* _Exercise_: Repeat the data exactly, with every line included.

********

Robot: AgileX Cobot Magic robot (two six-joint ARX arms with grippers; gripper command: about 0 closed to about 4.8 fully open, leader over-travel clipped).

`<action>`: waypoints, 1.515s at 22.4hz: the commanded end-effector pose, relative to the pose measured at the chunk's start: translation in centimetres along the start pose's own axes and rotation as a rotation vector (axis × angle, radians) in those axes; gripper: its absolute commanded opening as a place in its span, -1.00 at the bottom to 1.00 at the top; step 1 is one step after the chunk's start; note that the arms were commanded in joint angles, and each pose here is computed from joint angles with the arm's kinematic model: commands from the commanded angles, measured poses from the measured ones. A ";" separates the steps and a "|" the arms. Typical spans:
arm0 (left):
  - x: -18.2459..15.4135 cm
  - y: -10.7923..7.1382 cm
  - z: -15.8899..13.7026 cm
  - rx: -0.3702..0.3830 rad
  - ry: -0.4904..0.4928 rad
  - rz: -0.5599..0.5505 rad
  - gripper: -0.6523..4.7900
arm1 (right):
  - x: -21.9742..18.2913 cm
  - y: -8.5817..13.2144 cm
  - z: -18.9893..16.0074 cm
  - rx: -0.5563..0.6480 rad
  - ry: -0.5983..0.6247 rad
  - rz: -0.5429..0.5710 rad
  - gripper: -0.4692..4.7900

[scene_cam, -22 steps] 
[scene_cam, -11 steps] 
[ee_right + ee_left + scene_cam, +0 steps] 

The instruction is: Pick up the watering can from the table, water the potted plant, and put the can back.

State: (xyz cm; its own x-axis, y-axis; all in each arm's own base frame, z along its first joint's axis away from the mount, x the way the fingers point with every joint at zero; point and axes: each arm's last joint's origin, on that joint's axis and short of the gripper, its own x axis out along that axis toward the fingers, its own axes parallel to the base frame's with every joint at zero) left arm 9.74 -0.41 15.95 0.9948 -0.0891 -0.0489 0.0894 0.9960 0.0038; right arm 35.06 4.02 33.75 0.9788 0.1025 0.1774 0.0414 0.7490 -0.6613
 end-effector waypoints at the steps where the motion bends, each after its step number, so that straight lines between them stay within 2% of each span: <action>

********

* _Task solution_:
Robot: AgileX Cobot Magic robot (two six-joint ARX arms with grippers; gripper command: about 0 closed to about 4.8 fully open, leader over-travel clipped).

`<action>`: waypoints, 1.515s at 22.4hz: the commanded end-effector pose, relative to the pose measured at the chunk's start: translation in centimetres along the start pose's own axes and rotation as a rotation vector (axis × angle, radians) in those axes; gripper: its absolute commanded opening as a place in its span, -1.00 at the bottom to 1.00 at the top; step 1 is one step after the chunk's start; note that the arms were commanded in joint angles, and each pose here is computed from joint angles with the arm's kinematic model: commands from the commanded angles, measured poses from the measured ones. A ";" separates the steps and a "|" the arms. Typical spans:
arm0 (left):
  - x: -18.2459..15.4135 cm
  - y: -10.7923..7.1382 cm
  - z: -15.8899..13.7026 cm
  - rx: -0.3702..0.3830 rad
  - ry: -0.4904..0.4928 rad
  - rz: -0.5599..0.5505 rad
  - gripper: -0.6523..4.7900
arm1 (right):
  - x: -21.9742..18.2913 cm
  - y: -8.5817..13.2144 cm
  - z: -18.9893..16.0074 cm
  - rx: -0.5563..0.6480 rad
  - ry: -0.5983..0.6247 rad
  - rz: -0.5429..0.5710 rad
  - gripper: -0.4692..4.7900

[scene_cam, -22 steps] 
[scene_cam, -11 steps] 
[ee_right + ee_left + scene_cam, +0 steps] 

The instruction is: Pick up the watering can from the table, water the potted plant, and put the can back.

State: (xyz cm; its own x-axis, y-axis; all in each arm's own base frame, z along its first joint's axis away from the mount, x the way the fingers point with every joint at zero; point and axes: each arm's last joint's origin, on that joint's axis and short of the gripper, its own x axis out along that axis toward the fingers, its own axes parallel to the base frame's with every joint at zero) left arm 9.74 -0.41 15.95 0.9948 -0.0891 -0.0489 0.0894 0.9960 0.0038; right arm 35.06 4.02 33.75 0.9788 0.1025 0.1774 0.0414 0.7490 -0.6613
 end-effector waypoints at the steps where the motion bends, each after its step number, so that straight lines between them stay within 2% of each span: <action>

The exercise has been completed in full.